• THE TASK
Only these lines are needed: the first line of the entries below through the line with "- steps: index", each returned exactly.
___ DATA RECORDS ___
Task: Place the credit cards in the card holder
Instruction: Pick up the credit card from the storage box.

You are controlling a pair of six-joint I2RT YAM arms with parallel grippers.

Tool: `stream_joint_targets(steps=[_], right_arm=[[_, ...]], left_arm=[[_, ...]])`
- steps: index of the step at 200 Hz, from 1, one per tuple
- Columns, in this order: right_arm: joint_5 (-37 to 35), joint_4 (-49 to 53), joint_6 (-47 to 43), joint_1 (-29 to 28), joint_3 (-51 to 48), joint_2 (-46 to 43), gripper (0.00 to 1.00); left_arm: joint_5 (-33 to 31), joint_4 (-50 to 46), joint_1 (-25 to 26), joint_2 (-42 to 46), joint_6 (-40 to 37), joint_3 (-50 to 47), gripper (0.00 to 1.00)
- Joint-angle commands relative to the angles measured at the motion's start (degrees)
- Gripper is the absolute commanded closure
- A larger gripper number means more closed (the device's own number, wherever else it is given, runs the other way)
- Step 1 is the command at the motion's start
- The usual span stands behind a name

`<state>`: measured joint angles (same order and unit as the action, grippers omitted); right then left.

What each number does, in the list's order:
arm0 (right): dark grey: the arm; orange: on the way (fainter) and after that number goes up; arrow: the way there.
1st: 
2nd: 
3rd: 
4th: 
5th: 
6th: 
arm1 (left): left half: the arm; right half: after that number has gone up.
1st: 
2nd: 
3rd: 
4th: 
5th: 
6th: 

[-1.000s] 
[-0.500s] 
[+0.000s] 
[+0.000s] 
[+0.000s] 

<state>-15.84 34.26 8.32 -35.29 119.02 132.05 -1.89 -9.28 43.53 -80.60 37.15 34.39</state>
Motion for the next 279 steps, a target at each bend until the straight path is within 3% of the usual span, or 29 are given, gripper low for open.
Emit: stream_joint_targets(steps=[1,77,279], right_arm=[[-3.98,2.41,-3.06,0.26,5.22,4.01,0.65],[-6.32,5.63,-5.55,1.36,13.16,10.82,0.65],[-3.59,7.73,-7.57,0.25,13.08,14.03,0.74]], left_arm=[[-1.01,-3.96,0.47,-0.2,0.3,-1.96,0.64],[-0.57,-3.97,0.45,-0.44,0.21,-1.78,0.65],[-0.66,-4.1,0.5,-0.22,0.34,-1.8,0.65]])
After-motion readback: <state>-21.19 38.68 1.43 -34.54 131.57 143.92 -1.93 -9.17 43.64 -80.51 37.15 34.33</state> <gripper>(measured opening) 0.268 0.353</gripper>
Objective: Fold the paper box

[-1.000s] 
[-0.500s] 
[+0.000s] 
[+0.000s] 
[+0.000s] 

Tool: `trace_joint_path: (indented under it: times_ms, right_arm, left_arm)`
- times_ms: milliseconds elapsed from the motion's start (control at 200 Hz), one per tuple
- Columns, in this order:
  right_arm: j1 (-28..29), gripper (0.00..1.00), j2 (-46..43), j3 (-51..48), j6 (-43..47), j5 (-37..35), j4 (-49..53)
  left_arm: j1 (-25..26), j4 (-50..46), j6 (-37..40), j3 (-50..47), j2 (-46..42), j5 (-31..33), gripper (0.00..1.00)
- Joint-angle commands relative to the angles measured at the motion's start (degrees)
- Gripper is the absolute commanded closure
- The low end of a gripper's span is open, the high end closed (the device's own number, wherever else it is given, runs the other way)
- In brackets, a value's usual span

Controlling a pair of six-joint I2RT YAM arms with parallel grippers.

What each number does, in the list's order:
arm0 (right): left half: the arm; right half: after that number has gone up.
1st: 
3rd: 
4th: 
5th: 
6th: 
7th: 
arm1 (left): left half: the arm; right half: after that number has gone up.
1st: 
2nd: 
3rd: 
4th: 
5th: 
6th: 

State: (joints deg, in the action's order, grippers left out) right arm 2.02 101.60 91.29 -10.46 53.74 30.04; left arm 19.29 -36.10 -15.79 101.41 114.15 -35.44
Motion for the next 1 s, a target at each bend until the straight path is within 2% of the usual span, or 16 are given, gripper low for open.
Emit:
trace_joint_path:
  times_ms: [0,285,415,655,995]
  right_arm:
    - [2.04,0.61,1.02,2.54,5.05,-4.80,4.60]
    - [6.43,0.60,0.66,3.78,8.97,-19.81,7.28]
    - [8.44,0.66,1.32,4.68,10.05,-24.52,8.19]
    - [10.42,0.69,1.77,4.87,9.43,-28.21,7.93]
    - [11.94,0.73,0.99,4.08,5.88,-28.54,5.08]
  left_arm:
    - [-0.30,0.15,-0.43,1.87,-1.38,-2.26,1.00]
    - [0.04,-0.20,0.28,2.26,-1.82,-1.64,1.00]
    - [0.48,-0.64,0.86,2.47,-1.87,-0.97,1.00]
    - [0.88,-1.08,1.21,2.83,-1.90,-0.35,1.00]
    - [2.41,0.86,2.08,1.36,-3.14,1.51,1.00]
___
• WRITTEN REPLY
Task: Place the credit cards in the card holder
Instruction: Pick up the credit card from the storage box.

You are controlling a pair of six-joint I2RT YAM arms with parallel grippers.

Tool: `stream_joint_targets(steps=[_], right_arm=[[_, ...]], left_arm=[[_, ...]])`
- steps: index of the step at 200 Hz, from 1, one per tuple

The answer requires no further additions.